He was probably envisioning an equation similar to that found in Krause.

If that is the case, then hopefully my last post would serve to show that my equation is saying the same as Krause's equation that he is familiar with.
 
I'll see if I can make a vector diagram corresponding to the conclusions of my posted date 21 Mar 23 20:46 comparing my equation to Krause's. The proof of the equivalent form looks correct to me (and using the vector cross product eliminates a heckuva lot of trigonometry) but to this point I'm having a hard time building the entire vector diagram.


 
I am sorry, edison123
I fully stand by my assertion that torque is proportional to the product of flux density B and the motor current regardless of motor core length and dia.
I don't do equations anymore, if I can avoid it, but I always looked for the basics behind the equations.
I remember the basic relationships very well.
Your statement is wrong on two points.
A given flux density will exert a force PER UNIT LENGTH on a conductor. LENGH MATTERS.
Torque is dependent on the tangent force on a conductor and the radius from the center of rotation.
Thus, DIAMETER MATTERS.

--------------------
Ohm's law
Not just a good idea;
It's the LAW!
 
I 100% agree with Bill on that. As I mentioned, if D and L played no role in torque production (for a given current turns and flux density), then everyone would make really tiny motors. If you don't want to believe the theoretical arguments presented then at least that should make some intuitive sense.
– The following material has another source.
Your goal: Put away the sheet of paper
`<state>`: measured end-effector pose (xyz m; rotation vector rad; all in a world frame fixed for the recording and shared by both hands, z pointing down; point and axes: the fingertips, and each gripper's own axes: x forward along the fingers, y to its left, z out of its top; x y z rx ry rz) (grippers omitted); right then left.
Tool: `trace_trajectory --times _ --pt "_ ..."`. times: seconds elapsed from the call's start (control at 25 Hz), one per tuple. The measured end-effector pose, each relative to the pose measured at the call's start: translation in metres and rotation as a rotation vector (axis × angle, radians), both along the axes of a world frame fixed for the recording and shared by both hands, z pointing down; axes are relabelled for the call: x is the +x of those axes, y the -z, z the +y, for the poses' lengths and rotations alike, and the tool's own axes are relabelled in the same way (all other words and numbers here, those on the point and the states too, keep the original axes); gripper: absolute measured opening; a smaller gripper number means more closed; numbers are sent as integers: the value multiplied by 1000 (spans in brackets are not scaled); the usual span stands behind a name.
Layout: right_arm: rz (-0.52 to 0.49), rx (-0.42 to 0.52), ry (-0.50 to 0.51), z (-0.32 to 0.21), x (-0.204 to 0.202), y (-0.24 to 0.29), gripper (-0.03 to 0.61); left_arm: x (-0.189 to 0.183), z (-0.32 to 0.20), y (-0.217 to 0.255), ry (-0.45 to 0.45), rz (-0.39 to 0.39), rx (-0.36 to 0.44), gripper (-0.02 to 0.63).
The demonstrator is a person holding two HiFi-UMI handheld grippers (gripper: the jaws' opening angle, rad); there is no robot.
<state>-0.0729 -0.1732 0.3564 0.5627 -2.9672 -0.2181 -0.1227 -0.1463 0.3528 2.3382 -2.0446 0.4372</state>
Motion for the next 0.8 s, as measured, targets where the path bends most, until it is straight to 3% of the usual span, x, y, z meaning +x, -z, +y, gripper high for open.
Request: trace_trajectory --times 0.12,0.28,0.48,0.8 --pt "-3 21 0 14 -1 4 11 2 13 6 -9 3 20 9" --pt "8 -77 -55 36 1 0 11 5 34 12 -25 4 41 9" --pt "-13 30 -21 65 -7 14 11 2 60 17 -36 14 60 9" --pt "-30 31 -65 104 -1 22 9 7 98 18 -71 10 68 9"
For op that is an important takehome (along with other items the torque speed curve may be lowered which can affect start performance and overload performance but not hp rating).
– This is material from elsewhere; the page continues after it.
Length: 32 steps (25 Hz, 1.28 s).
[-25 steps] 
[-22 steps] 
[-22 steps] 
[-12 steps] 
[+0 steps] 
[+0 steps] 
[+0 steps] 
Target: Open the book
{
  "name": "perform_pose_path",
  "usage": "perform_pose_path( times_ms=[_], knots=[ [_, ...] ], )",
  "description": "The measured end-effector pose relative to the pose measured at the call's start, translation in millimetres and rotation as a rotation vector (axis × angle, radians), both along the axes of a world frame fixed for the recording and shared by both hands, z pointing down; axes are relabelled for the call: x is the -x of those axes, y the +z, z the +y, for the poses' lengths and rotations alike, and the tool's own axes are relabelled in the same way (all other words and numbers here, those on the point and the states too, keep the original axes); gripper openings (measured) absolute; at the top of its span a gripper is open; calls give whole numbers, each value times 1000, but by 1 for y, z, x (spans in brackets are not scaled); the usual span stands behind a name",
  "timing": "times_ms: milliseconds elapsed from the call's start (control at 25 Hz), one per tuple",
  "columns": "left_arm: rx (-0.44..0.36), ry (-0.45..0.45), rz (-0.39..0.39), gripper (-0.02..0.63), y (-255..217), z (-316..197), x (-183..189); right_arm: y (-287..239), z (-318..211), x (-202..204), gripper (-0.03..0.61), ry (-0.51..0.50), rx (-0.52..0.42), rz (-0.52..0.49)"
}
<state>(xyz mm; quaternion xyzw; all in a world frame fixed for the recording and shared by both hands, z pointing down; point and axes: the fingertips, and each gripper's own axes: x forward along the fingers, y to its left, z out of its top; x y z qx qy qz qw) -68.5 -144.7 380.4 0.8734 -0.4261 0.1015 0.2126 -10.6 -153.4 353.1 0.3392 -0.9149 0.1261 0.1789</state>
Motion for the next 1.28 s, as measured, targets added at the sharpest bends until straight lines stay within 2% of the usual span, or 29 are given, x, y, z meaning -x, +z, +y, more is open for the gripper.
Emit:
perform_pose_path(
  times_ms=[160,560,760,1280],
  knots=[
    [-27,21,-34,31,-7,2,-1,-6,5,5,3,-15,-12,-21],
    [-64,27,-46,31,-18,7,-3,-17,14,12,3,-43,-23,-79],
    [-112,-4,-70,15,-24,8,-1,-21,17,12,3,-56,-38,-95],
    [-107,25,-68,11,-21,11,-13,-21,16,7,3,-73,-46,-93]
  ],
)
Bill and I are working through a minor disagreement and I know that contributes to the messiness of this thread but it shouldn't take away from the above important points for op.
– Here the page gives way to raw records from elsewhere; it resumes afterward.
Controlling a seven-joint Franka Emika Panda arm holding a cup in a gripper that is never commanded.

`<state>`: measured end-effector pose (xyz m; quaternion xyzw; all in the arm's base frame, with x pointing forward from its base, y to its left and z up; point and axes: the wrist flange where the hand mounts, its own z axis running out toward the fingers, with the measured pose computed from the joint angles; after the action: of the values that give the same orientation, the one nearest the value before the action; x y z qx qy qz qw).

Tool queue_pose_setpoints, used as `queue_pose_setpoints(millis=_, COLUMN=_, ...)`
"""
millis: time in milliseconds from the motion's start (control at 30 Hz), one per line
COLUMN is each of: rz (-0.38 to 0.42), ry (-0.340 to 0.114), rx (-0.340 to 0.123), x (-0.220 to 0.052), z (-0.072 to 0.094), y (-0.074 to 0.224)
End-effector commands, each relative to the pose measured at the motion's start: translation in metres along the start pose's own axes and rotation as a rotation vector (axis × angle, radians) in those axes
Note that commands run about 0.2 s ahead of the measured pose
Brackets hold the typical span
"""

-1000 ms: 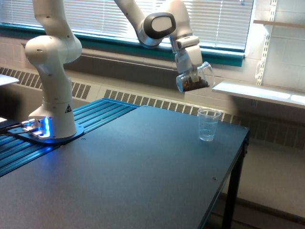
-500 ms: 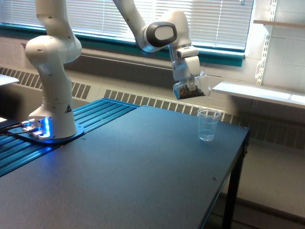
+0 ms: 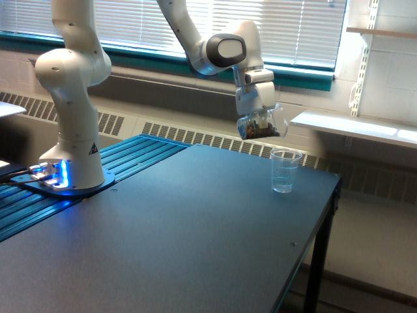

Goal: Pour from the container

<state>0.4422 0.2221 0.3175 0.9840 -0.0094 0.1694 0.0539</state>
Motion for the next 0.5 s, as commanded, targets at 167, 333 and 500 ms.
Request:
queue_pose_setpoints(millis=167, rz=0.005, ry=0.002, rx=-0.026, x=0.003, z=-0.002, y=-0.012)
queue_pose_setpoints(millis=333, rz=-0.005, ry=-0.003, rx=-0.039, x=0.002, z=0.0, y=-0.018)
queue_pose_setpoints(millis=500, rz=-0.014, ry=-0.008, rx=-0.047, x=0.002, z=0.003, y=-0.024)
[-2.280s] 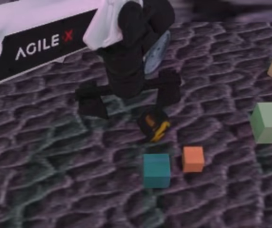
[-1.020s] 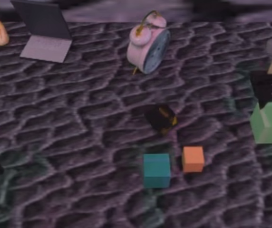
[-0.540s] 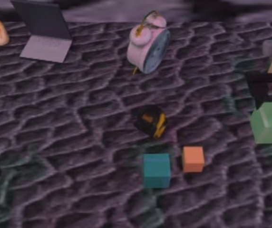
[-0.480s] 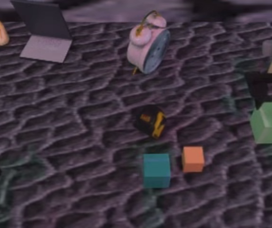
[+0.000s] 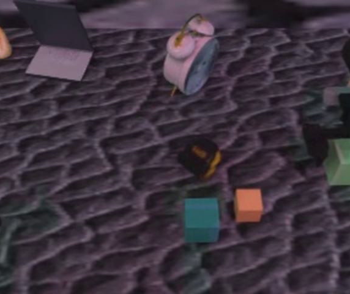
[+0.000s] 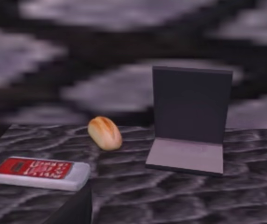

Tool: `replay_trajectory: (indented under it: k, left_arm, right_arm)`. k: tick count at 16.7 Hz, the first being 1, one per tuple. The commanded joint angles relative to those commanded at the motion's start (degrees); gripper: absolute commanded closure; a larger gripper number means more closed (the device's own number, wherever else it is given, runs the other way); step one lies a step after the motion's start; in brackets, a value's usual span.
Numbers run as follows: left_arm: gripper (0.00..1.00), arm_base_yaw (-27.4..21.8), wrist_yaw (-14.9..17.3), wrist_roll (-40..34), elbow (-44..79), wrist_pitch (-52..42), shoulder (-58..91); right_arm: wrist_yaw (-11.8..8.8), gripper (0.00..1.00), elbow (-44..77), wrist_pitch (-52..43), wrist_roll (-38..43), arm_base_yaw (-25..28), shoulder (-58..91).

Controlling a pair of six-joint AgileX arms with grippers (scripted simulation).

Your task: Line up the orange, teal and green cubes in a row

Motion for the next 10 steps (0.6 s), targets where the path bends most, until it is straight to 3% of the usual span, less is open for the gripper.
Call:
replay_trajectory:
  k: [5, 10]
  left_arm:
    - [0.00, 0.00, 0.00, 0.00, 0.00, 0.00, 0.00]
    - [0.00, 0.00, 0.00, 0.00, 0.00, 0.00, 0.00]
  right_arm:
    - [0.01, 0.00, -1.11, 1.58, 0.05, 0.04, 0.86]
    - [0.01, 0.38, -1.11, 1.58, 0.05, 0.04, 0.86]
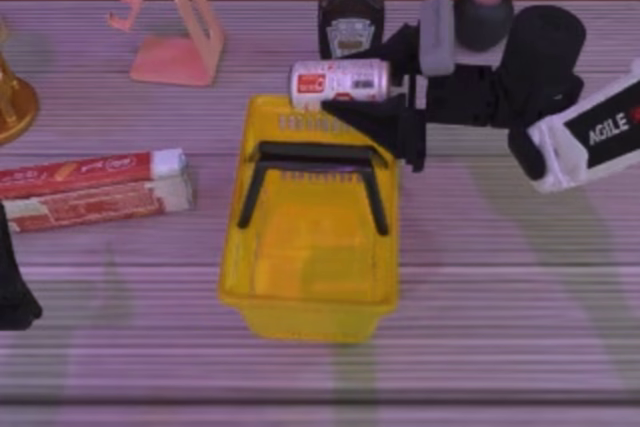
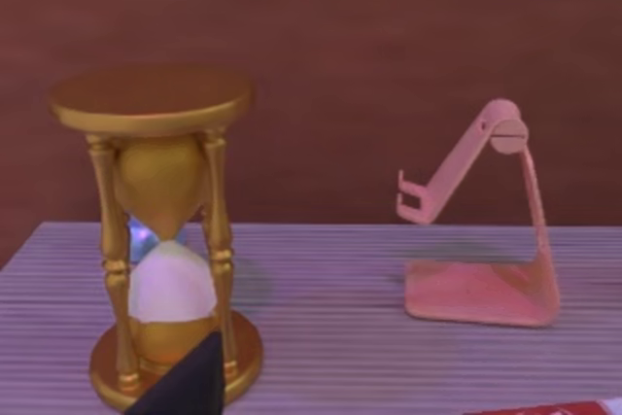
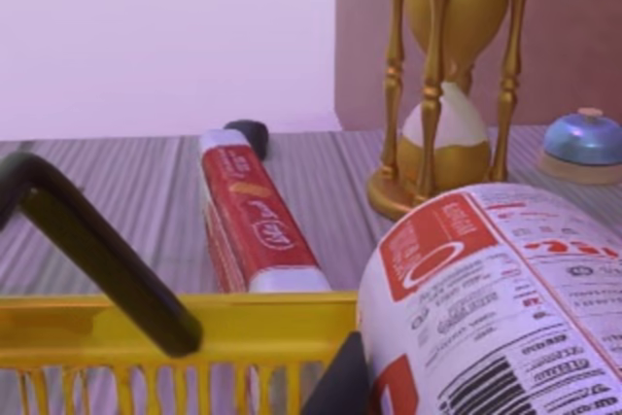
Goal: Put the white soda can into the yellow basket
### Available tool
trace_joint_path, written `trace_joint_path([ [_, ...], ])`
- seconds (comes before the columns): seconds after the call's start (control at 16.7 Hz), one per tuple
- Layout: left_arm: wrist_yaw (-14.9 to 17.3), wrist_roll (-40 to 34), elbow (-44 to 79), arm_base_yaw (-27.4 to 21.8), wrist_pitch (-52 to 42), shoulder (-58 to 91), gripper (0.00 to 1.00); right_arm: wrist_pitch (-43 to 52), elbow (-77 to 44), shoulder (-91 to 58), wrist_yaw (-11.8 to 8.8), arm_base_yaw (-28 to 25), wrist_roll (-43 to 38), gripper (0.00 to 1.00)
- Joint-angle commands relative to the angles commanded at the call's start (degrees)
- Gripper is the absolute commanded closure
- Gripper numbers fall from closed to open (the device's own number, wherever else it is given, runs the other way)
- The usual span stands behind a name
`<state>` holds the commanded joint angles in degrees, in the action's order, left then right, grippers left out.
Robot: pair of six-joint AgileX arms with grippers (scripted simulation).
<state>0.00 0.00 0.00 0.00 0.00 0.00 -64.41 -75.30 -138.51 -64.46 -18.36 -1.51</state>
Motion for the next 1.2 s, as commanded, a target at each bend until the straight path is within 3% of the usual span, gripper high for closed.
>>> trace_joint_path([
  [0.48, 0.0, 0.0, 0.0, 0.0, 0.0, 0.0, 0.00, 0.0, 0.0, 0.0, 0.0, 0.0, 0.0, 0.02],
  [1.2, 0.4, 0.8, 0.9, -0.5, -1.4, 1.6, 0.00, 1.1, 1.0, 2.1, 0.9, 0.4, 0.3, 0.00],
])
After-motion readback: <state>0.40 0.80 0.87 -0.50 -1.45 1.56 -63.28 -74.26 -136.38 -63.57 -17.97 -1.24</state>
I will continue my discussion with Bill in my next post...
 
VectorDiagramTorqueEquation4_cjeywb.jpg

Attached is a vector diagram which proves that I1 I2 sin (alpha) = IM I2 cos (theta)
WHERE
[ul]
[li]alpha is angle between I1 and I2[/li]
[li]theta is angle of the rotor impedance (which is the angle between Vm voltage and I2 current).[/li]
[/ul]

Left side is part of Krause’s torque equation T ~ I1 I2 sin(α)
Right side resembles part of my torque equation T ~ B I2 cos(θ), except Im plays the role of B.

This doesn’t fully “prove” my torque equation is the same as Krause's, but it certainly demonstrates there is no reason to object to the form of my equation simply because it includes cos of rotor impedance angle theta rather than sin of angle between two fields alpha. The fact that B is not present in the result is expected given the circuit used (B is not a vector within this circuit although we know its angle matches Vm). To use the results of the vector diagram to generate full proof that my torque equation represents the same thing as Krause's torque equation would require careful examination of the other constants used in the full equations... I suspect that can be done but I don't foresee myself spending the time to attempt that. So I will leave it there (*)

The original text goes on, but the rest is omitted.